(TASK)
For the entries below, the expected answer is the line with "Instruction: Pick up", the line with "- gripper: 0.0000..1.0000", and every line between them, exactly as written, and nothing more.

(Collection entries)

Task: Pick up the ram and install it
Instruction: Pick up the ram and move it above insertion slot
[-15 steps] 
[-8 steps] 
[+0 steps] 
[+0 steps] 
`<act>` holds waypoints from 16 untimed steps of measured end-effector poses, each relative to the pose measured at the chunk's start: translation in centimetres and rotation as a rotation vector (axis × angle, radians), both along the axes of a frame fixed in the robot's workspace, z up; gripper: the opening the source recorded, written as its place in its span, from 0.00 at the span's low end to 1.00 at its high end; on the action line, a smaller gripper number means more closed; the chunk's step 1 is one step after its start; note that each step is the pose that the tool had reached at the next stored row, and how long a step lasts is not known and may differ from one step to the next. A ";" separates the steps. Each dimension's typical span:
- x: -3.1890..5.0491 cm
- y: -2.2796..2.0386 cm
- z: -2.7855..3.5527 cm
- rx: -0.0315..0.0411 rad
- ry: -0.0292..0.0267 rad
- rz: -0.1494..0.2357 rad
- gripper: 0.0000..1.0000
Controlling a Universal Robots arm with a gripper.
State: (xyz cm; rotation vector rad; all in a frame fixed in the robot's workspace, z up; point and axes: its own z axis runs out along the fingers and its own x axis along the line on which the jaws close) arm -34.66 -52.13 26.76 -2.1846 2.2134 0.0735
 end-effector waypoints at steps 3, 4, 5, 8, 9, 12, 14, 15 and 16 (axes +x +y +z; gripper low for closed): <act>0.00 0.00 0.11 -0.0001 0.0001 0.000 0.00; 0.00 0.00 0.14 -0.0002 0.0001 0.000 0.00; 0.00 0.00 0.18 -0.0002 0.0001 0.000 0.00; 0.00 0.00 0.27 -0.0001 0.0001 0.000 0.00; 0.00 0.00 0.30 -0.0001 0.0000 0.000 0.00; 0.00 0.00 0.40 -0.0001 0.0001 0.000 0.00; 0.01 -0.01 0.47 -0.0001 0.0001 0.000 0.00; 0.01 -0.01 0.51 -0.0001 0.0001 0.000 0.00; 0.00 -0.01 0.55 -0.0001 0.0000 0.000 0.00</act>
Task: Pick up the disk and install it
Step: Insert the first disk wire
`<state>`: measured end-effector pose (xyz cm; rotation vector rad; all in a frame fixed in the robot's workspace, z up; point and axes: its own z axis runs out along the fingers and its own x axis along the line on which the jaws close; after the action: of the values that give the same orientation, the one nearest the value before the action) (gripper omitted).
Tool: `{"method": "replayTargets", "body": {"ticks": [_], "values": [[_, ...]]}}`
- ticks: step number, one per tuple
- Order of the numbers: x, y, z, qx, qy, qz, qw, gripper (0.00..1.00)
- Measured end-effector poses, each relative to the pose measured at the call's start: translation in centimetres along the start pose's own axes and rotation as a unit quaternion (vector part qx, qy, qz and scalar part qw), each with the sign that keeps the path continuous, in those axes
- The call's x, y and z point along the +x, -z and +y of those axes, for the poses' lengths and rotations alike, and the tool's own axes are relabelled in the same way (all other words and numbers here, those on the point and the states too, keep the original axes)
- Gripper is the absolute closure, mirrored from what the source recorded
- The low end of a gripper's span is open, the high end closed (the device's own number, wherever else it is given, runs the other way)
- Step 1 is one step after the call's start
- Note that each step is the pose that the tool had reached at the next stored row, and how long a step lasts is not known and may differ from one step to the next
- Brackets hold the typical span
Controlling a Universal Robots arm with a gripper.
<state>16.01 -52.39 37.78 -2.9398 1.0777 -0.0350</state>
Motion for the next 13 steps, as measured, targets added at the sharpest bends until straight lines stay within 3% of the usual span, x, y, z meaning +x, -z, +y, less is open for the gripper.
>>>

(ANSWER TO THE PROBLEM)
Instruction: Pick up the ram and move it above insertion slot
[-15 steps] 
[-8 steps] 
[+0 steps] 
[+0 steps] 
`<act>` holds waypoints from 16 untimed steps of measured end-effector poses, each relative to the pose measured at the chunk's start: translation in centimetres and rotation as a rotation vector (axis × angle, radians), both along the axes of a frame fixed in the robot's workspace, z up; gripper: the opening the source recorded, written as its place in its span, from 0.00 at the span's low end to 1.00 at its high end; on the action line, a smaller gripper number means more closed; the chunk's step 1 is one step after its start; note that each step is the pose that the tool had reached at the next stored row, and how long a step lasts is not known and may differ from one step to the next. A ";" separates the steps. Each dimension's typical span:
- x: -3.1890..5.0491 cm
- y: -2.2796..2.0386 cm
- z: -2.7855..3.5527 cm
- rx: -0.0315..0.0411 rad
- ry: -0.0292..0.0267 rad
- rz: -0.1494..0.2357 rad
- gripper: 0.0000..1.0000

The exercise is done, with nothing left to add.